In firearms terminology, the firearm frame or receiver is the part of a firearm which integrates other components by providing housing for internal action components such as the hammer, bolt or breechblock, firing pin and extractor, and has threaded interfaces for externally attaching ("receiving") components such as the barrel, stock, trigger mechanism and iron/optical sights.  The receiver is often made of forged, machined, or stamped steel or aluminium; in addition to these traditional materials, modern  science and engineering have introduced polymers and sintered metal powders to receiver construction.

Mounting 
A barrel can be fixed to the receiver using barrel and receiver action threads or similar methods.

In US law 

For the purposes of United States law, the receiver or frame is legally the firearm, and as such it is the controlled part. The definition of which assembly is the legal receiver varies from firearm to firearm, under US law.
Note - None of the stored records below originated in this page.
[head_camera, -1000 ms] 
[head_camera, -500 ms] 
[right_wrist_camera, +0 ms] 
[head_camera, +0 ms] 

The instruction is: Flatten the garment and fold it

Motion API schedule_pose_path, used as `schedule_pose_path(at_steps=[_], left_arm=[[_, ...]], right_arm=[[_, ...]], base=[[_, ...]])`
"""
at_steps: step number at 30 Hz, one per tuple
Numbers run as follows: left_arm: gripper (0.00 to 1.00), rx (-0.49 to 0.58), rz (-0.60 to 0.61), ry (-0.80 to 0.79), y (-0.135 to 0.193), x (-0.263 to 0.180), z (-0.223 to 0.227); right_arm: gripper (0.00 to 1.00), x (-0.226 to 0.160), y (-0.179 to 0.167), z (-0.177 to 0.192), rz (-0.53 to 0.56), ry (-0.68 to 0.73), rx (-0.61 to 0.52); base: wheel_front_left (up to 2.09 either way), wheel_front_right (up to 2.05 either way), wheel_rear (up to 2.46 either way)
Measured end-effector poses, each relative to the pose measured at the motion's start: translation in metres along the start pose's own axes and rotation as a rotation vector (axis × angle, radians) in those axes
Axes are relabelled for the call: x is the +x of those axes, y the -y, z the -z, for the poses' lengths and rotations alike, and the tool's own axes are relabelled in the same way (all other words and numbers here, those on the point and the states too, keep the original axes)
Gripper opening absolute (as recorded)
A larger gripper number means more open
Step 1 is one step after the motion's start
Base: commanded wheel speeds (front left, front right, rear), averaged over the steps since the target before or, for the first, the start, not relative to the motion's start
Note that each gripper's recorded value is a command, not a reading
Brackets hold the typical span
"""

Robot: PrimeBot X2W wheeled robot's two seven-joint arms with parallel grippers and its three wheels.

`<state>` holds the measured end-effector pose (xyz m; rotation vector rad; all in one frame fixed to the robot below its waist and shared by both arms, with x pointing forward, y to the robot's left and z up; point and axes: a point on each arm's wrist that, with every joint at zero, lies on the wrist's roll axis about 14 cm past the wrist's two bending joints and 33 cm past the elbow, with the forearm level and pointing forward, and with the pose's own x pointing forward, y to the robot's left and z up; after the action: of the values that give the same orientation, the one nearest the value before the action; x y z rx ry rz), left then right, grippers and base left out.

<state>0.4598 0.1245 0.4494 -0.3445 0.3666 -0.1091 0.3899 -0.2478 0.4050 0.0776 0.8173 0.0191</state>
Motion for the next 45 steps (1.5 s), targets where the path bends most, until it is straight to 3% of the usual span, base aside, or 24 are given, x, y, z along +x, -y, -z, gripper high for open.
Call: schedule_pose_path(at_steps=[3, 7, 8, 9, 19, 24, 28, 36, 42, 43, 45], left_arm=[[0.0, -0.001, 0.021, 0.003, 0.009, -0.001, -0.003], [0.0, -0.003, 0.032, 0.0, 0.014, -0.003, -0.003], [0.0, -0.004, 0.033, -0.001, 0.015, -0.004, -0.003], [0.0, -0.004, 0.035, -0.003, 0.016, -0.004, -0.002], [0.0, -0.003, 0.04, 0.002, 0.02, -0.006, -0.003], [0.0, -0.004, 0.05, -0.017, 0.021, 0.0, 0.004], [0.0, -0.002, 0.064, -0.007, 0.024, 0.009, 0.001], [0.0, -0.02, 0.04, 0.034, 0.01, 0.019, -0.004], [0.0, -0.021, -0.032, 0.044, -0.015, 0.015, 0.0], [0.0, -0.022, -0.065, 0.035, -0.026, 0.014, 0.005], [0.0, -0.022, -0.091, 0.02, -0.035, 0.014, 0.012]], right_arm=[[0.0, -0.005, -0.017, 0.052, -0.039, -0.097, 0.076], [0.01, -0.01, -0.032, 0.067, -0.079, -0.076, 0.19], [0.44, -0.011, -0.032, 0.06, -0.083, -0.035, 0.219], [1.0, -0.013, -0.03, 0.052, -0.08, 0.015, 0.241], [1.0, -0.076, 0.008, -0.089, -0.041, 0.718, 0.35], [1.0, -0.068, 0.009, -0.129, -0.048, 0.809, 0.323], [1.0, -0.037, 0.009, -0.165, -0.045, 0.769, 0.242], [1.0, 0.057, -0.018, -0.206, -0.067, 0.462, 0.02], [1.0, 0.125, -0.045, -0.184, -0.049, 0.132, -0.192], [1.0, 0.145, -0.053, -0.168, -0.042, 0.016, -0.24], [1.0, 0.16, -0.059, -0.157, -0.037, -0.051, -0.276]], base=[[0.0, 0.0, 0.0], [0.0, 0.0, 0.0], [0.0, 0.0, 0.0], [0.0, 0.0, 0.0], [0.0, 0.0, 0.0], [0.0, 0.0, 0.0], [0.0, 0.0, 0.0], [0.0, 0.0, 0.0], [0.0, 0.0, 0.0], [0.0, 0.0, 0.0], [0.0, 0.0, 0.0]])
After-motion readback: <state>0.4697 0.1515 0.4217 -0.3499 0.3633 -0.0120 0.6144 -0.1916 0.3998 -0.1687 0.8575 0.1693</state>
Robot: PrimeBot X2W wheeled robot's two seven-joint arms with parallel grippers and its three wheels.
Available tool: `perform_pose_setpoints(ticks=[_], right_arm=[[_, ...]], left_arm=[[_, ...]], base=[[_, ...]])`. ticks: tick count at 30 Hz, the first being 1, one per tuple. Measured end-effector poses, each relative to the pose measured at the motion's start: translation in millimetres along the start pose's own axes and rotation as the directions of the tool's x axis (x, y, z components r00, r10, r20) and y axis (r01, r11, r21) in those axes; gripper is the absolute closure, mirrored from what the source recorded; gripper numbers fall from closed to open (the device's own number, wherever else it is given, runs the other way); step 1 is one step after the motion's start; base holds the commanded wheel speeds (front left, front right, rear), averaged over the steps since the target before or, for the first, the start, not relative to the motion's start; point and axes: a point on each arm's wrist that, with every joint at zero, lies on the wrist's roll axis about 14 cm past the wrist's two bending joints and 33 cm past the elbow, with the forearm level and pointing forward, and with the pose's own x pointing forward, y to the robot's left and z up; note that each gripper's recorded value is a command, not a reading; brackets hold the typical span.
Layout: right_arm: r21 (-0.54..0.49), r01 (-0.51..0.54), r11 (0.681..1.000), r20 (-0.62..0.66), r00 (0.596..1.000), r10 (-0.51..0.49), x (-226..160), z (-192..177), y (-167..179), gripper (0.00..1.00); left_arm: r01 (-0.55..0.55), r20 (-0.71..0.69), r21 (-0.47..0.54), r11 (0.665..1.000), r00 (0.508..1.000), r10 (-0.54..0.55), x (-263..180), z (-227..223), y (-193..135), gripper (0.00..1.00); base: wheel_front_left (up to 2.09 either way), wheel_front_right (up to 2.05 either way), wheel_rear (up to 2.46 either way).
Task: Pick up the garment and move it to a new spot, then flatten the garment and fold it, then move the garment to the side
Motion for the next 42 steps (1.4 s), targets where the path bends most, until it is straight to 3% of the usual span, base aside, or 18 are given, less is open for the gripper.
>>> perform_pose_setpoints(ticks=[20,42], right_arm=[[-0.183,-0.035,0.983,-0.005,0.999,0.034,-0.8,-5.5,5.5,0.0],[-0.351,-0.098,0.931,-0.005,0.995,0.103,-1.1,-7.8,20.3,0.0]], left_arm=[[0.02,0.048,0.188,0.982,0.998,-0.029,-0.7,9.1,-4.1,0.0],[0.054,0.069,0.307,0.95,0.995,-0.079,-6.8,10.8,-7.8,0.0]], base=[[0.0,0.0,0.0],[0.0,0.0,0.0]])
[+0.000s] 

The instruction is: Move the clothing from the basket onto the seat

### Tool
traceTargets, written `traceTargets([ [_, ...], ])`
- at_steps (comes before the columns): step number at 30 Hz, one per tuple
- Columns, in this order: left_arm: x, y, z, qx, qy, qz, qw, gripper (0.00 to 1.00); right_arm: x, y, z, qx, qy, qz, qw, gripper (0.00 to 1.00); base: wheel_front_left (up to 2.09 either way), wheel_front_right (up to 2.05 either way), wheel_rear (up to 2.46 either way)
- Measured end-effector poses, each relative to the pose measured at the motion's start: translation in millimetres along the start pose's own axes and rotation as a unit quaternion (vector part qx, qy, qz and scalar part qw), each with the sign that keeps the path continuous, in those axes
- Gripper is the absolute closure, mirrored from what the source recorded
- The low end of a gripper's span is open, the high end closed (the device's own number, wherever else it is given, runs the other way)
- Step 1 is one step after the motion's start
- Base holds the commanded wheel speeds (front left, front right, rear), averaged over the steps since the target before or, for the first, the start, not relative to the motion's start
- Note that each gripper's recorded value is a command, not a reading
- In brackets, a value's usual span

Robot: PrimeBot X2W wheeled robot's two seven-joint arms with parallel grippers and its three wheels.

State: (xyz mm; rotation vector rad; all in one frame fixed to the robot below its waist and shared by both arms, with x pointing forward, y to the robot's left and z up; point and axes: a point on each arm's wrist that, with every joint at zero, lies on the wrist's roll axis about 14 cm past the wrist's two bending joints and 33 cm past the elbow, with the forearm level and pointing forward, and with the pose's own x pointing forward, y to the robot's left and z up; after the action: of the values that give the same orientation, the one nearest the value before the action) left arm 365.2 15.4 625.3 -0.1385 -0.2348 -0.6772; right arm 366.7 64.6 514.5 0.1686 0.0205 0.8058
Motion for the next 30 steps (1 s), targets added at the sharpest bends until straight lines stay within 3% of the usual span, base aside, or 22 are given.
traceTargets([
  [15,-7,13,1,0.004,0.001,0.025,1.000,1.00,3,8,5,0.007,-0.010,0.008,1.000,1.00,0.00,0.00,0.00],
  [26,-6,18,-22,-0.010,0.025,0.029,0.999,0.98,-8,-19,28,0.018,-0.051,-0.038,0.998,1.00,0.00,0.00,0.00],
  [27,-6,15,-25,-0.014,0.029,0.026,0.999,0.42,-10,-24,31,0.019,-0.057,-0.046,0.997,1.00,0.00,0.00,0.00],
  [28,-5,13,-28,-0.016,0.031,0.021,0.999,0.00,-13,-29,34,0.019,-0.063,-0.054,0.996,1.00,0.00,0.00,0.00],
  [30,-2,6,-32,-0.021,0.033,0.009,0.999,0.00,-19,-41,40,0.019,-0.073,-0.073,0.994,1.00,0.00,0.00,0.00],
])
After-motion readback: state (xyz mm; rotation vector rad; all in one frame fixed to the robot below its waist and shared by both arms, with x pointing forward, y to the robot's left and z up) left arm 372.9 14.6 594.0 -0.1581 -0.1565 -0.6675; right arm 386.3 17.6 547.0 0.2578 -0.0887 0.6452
Generally, the law requires licensed manufacturers and importers to mark the designated receiver with a serial number, the manufacturer or importer, the model and caliber.  In addition, makers of receivers are restricted by International Traffic in Arms Regulations.  Thus, in the case of a firearm that has multiple receiver parts (such as the AR-15, which has an upper and a lower receiver), the legally controlled part is the one that is serialized.  For the AR-15 rifle, the lower receiver assembly is legally considered the actual receiver (although it is functionally a chassis that also houses the separate trigger group); while in the FN-FAL rifle, it is the upper assembly that is serialized and legally considered the receiver. This has led to prosecutors dropping charges against illegal manufacturing of AR-type firearms to avoid court precedents establishing that neither the upper nor the lower receiver individually contain all the components to be legally classified as a firearm.

Unfinished receivers
"Unfinished receivers", also called "80 percent receivers" or "blanks", are partially completed receivers with no serial numbers. Purchasers must perform their own finishing work in order to make the receiver usable. The finishing of receivers for sale or distribution by unlicensed persons is against US law. Because an unfinished 80% receiver is not a firearm, purchasers do not need to pass a background check. The resulting firearm is sometimes called a "ghost gun".

3D printed receivers
, two designs for 3D printable polymer lower receivers for the AR-15 have been released: the AR Lower V5 and the Charon. Like unfinished receivers, 3D-printed ones can be used to produce ghost guns. (Again under US law, the printed receiver itself is a firearm.)